Occhio Juve, si riapre la pista per l’attacco: rottura improvvisa con il suo club
Dirigente Juventus analizza il bilancio mercato durante una riunione strategica in ufficio

Nicolò Zaniolo diserta gli allenamenti dell’Udinese dopo aver rifiutato il contratto rivisto. La frattura emerge a pochi giorni dal ritiro ufficiale, con la Juventus che potrebbe così tornare in gioco.

Zaniolo-Udinese, nuova rottura: Juventus interessata

Come rivela la Gazzetta dello Sport, il calciatore ha detto no all’accordo sottoscritto dopo l’acquisto a titolo definitivo dal Galatasaray.

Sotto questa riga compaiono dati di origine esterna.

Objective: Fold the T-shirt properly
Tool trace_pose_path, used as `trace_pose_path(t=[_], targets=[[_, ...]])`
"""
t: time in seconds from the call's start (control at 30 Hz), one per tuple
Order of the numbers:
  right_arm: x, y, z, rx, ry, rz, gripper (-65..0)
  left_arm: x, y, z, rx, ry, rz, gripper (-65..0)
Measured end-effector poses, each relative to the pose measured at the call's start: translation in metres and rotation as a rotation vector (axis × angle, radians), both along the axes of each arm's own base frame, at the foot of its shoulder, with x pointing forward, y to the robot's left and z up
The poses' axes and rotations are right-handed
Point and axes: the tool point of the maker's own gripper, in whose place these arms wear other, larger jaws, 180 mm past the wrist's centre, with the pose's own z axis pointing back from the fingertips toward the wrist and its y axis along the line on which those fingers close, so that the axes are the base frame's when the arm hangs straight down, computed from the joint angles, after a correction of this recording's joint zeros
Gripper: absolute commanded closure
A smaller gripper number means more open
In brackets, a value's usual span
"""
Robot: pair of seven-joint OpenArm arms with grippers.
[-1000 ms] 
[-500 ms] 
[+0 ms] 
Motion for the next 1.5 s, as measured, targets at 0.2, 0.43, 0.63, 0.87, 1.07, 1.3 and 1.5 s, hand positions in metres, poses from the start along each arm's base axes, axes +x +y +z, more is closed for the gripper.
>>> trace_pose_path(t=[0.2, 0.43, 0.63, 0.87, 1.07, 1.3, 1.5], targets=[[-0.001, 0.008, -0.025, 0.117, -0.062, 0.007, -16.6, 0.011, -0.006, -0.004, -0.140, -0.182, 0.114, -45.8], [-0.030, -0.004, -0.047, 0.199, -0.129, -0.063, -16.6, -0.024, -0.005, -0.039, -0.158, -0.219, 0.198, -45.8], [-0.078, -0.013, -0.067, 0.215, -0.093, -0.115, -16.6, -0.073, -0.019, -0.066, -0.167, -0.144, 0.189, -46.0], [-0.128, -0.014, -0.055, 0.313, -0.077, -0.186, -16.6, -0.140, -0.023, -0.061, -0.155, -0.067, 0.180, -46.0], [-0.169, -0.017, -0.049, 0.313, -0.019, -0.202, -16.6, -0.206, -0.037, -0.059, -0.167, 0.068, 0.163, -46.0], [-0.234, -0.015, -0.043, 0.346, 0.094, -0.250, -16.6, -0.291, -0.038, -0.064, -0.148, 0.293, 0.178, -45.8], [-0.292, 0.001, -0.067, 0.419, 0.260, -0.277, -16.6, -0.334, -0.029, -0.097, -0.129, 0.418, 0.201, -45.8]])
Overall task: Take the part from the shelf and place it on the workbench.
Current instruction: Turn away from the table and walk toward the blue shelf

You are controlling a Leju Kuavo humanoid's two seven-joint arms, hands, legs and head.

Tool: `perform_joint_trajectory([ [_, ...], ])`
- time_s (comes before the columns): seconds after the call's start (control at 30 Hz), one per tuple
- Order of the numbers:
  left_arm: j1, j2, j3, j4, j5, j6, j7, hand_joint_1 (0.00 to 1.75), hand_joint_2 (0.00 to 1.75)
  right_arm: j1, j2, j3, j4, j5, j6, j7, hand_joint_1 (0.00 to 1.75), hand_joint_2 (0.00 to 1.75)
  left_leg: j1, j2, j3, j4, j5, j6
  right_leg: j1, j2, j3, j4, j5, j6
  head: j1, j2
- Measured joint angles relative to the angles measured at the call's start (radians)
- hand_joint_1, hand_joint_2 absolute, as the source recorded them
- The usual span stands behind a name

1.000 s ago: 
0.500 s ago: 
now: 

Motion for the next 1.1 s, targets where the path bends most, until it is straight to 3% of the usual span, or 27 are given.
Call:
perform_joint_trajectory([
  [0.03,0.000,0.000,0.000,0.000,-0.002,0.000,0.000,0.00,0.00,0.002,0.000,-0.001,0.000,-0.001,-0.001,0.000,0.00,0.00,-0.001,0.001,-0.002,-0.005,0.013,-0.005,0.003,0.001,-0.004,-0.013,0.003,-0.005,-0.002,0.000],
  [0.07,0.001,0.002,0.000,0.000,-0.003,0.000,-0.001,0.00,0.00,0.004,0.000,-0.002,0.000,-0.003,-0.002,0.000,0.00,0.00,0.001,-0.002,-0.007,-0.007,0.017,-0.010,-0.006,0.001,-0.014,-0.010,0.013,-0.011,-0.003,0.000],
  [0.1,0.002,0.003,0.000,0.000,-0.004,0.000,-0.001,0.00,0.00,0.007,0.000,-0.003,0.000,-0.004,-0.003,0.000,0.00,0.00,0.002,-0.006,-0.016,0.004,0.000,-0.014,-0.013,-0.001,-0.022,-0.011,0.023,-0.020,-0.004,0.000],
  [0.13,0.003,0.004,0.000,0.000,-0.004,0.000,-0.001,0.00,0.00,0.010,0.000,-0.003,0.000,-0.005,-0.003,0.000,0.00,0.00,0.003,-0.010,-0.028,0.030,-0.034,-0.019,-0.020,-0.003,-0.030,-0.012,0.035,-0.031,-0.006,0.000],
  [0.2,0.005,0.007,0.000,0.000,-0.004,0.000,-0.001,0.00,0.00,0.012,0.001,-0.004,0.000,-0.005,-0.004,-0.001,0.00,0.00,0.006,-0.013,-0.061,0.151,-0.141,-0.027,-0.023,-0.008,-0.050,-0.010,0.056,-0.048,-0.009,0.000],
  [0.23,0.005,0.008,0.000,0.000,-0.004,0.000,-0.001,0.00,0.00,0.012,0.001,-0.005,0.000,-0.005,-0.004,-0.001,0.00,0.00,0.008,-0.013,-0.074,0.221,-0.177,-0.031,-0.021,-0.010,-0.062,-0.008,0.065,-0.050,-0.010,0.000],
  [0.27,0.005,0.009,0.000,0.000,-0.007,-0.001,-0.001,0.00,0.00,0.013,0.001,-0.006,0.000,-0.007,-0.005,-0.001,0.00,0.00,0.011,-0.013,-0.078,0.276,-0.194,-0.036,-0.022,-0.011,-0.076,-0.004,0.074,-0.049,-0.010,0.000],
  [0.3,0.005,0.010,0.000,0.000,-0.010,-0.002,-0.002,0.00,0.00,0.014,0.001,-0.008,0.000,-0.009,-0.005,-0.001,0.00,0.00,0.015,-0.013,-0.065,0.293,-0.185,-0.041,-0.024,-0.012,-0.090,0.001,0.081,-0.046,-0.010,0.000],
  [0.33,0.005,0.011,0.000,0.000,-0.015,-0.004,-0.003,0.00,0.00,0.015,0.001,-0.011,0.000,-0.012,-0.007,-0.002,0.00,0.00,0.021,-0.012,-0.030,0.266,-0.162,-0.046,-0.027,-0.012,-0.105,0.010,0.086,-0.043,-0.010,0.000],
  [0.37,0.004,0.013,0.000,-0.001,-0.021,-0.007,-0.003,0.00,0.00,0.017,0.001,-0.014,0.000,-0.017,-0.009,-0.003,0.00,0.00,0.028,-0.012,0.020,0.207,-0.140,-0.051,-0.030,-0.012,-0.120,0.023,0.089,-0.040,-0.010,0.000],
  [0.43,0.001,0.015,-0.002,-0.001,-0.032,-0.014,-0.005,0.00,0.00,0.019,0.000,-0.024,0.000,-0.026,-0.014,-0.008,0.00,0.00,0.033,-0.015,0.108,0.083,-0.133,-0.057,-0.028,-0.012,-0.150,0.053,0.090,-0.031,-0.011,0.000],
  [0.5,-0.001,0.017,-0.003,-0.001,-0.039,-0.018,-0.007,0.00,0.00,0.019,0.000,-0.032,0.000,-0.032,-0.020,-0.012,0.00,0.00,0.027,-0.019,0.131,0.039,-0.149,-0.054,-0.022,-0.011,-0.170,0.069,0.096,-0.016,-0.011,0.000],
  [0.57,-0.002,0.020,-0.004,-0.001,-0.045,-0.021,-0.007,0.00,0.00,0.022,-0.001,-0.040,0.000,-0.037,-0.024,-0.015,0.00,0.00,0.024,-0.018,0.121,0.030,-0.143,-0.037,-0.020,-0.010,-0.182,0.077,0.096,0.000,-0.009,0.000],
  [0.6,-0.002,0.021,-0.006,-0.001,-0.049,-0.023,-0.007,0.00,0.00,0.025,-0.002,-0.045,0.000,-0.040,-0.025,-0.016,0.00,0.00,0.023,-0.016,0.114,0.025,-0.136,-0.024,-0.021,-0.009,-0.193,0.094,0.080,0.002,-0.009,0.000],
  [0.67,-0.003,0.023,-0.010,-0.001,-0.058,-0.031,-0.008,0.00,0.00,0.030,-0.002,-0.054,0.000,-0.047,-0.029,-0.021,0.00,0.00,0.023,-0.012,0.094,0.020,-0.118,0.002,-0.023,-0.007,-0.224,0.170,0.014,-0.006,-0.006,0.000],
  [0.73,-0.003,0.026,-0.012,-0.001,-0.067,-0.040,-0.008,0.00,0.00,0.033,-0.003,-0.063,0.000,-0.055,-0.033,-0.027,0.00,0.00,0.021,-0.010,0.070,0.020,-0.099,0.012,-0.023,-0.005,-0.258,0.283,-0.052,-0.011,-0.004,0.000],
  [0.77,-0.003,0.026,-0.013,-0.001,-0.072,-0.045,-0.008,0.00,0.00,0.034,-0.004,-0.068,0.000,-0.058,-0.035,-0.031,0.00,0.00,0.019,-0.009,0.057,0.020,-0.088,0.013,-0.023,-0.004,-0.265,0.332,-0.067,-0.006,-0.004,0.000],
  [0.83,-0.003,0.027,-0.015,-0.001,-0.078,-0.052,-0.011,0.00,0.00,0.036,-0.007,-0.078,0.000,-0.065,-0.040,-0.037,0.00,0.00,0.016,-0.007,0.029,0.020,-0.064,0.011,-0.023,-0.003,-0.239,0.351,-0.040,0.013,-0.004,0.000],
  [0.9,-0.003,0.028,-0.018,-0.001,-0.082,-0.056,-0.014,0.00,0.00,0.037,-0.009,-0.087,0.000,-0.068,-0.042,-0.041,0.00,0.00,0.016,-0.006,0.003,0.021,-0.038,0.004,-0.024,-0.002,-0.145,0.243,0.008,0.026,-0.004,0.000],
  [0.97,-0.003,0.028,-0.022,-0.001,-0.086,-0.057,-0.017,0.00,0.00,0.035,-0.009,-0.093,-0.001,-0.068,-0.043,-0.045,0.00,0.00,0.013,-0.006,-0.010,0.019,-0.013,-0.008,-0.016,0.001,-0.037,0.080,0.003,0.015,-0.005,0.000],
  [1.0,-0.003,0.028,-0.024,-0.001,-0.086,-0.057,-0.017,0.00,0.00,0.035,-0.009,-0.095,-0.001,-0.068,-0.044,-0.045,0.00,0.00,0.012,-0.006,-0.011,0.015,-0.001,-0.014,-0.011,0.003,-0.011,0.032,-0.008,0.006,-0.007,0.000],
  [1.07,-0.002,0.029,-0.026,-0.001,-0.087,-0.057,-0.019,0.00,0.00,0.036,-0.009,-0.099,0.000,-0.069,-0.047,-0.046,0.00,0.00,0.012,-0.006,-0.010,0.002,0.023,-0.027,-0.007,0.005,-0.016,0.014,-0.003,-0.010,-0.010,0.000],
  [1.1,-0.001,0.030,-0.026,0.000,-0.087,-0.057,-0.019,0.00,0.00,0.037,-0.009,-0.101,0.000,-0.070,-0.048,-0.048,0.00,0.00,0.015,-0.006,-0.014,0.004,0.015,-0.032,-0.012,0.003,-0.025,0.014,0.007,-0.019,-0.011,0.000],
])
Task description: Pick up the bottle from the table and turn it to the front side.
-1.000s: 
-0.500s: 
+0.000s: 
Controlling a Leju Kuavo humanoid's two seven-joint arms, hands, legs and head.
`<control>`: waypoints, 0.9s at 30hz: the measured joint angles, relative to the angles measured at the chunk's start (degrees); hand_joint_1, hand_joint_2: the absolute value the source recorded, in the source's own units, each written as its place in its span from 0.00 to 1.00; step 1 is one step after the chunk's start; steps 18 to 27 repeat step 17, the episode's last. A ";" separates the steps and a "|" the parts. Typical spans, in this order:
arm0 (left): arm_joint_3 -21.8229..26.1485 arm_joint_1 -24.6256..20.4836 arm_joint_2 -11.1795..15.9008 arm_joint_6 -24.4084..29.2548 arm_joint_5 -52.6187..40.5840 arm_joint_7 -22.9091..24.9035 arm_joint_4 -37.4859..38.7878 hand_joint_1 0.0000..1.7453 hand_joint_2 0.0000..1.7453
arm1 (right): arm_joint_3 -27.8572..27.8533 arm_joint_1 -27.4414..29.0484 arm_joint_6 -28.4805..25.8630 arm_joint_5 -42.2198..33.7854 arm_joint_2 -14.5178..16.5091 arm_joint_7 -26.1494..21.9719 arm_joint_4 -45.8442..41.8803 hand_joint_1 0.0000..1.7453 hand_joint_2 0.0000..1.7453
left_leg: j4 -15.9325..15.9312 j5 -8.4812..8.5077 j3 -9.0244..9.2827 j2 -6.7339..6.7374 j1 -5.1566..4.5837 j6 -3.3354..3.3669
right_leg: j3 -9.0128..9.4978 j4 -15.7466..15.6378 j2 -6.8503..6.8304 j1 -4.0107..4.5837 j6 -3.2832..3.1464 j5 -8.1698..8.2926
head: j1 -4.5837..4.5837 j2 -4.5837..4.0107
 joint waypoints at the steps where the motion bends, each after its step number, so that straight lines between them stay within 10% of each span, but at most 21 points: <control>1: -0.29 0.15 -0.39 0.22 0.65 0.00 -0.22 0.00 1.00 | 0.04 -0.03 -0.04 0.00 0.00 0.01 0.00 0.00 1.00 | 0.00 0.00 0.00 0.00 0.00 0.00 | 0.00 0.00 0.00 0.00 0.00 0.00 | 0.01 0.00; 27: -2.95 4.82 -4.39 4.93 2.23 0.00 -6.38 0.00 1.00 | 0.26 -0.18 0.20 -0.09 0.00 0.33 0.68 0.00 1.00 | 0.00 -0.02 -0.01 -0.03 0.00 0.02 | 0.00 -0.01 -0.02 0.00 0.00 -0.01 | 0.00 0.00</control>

La proposta bianconera prevedeva un milione e mezzo di base più circa 300mila euro di bonus, cifra che Zaniolo ha ritenuto inaccettabile nelle sue componenti variabili. Martedì mattina l’atmosfera era quella giusta: l’agente Claudio Vigorelli, il direttore Gianluca Nani e il presidente Gino Pozzo (collegato da Londra) sembravano aver definito ogni dettaglio. Poi il cambio di rotta: il numero 10 non si è presentato alle sedute preparatorie al centro Bruseschi che anticipano il ritiro ufficiale. La Juventus aspetta e osserva.

Situazione in evoluzione: Carnevali osserva

La questione centrale riguarda la struttura economica del contratto. Passare dai 2 milioni e 700mila euro percepiti al Galatasaray a una base di 1,5 milioni rappresenta già una contrazione significativa. Ma è sulla parte variabile che scoppia il conflitto: i bonus offerti non garantiscono quella continuità economica che il giocatore ritiene dovuta dopo una stagione di rilancio personale.

Zaniolo in maglia gialla dell'Udinese durante una partita, esulta verso il pubblico dello stadio
Zaniolo esulta in maglia Udinese durante la partita

Parte interessata di tutta questa vicenda resta la Juventus, club che aveva manifestato interesse nei confronti del calciatore in caso di mancato accordo per il rinnovo. Ora la pista, che sembrava saltata nei giorni scorsi, potrebbe nuovamente riaprirsi.

La situazione rimane in stallo. L’Udinese tiene fermamente al giocatore e non intende cederlo, ma la contrattazione dovrà essere completamente ricondotta a tavolo. Nani e Vigorelli dovranno trovare una soluzione che soddisfi entrambe le parti prima dell’inizio del ritiro, altrimenti l’ombra della Juventus si farà sempre più grande.